Dr. Dobb's Journal November 1997: High-Speed Finite-State Machines

Byte-oriented applications benefit from an assembly trick

Brenton is the principal software engineer of Grouse Software, based in Adelaide, South Australia. He can be contacted at [email protected].


Sidebar: A High-Speed Static Huffman Decoder

Many problems can be efficiently handled with a custom virtual machine. This machine provides an application-specific language that is more powerful, expressive, and concise than any general-purpose programming language. Because it can be carefully tailored to the particular problem domain, a virtual machine can provide a compact, efficient way to solve a broad class of problems.

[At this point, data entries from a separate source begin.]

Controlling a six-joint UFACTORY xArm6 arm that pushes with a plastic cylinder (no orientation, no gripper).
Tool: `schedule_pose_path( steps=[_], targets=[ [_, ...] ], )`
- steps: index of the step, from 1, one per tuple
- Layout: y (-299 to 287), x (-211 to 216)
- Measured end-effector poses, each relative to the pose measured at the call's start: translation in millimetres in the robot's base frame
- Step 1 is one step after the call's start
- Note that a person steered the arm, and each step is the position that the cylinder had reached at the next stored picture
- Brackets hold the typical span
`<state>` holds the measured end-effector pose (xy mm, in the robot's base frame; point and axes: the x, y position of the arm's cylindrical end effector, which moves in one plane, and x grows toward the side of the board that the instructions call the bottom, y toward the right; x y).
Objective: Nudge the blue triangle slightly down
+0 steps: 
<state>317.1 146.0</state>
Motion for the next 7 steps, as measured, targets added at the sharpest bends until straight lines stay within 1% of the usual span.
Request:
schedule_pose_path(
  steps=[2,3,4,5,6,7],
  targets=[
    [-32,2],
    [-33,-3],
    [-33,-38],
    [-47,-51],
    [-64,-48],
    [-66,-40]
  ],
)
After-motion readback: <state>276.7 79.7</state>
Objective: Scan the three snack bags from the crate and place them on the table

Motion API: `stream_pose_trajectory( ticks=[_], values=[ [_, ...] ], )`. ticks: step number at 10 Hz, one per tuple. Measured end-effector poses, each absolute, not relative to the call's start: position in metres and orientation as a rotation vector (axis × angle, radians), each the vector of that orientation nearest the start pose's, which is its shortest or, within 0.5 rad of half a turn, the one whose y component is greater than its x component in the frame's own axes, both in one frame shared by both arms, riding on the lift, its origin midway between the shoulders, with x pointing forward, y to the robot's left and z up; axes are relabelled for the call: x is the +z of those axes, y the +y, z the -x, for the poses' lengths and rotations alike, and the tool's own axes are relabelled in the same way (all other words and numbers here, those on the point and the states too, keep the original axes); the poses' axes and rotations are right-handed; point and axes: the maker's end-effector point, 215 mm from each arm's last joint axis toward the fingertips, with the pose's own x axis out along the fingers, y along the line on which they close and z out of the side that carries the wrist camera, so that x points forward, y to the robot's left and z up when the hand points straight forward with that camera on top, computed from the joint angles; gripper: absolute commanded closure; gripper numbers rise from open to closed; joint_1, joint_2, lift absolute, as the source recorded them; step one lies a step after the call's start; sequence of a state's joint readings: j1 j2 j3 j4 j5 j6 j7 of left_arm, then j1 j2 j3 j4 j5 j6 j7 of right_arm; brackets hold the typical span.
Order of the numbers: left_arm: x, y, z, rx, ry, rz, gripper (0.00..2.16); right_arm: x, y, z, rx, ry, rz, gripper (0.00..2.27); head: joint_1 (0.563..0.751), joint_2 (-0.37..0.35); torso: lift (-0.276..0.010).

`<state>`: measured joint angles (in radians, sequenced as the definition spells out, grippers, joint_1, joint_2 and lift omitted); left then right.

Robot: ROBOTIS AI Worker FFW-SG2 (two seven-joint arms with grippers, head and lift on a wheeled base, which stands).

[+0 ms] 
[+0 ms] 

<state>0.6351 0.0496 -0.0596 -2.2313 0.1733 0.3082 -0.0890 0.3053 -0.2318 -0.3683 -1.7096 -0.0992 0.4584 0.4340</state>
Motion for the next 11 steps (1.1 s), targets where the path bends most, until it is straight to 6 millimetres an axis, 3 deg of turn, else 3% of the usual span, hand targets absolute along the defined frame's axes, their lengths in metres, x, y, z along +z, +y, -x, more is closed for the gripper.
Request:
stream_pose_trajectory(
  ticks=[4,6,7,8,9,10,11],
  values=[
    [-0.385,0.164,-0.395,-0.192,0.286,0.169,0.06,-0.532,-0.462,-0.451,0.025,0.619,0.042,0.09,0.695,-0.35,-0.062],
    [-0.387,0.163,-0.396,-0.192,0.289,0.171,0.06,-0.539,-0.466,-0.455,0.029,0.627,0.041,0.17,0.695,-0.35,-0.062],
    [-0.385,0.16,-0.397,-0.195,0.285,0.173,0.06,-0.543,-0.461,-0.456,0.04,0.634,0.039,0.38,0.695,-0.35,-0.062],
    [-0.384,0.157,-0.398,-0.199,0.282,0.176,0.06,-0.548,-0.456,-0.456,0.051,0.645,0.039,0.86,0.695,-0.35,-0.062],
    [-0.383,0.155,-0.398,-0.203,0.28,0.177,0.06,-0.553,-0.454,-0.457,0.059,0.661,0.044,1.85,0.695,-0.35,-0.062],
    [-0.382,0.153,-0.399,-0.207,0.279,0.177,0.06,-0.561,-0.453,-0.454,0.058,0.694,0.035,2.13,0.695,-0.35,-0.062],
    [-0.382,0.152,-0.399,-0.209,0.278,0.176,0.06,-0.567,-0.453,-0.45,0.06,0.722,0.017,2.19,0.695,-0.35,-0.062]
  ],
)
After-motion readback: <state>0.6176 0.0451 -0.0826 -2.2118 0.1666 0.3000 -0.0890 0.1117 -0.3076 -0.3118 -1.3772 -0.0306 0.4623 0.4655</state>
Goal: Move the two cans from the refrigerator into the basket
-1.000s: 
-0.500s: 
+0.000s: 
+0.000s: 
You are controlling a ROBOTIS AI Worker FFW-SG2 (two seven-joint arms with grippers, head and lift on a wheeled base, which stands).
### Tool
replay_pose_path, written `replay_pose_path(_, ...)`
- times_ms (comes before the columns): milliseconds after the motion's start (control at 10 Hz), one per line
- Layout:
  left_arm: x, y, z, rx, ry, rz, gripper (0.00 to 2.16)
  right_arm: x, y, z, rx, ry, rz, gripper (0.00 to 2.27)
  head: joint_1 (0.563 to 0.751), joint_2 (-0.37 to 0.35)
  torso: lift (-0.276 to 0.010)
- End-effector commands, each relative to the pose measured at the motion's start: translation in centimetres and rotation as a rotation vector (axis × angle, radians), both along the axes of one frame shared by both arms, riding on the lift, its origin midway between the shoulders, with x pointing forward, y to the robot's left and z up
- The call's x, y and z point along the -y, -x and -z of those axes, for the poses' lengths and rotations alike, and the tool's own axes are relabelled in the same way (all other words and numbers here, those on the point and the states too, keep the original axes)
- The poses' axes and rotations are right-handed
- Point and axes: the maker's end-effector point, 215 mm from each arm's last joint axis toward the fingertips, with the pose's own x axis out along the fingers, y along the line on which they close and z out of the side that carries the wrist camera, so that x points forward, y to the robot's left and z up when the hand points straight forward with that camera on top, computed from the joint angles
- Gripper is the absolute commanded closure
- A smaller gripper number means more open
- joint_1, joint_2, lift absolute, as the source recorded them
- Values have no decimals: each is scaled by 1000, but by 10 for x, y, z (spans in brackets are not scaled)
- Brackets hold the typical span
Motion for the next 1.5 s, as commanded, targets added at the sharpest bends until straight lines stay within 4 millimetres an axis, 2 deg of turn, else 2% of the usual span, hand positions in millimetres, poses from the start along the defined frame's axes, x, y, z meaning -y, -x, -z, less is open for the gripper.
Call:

However, simulating virtual machines can be time consuming.

In this article, I'll describe a technique I used for implementing a virtual machine for text processing; this virtual-machine architecture forms the core of both a simple word-count utility and a fast grep program. The grep utility is called Grouse Grep (ggrep). "Grouse" is Aussie slang for "very good" (although most of my acquaintances have noted that the definition of "grouser" is "a grumbler"). Source code and executables for these programs are available electronically from DDJ (see "Availability," page 3) and at ftp://ftp.grouse.com.au/pub/wc/.

High-Speed Implementation

Many virtual machines can be implemented as finite-state machines. Each of the machine's states describes how the machine reacts to events while in that state. The fastest way to implement this is to use a table for each state. Each table contains an entry for each event that describes how to handle that event. There is almost no overhead; only a few instructions are required to select the action and dispatch control to the appropriate routine.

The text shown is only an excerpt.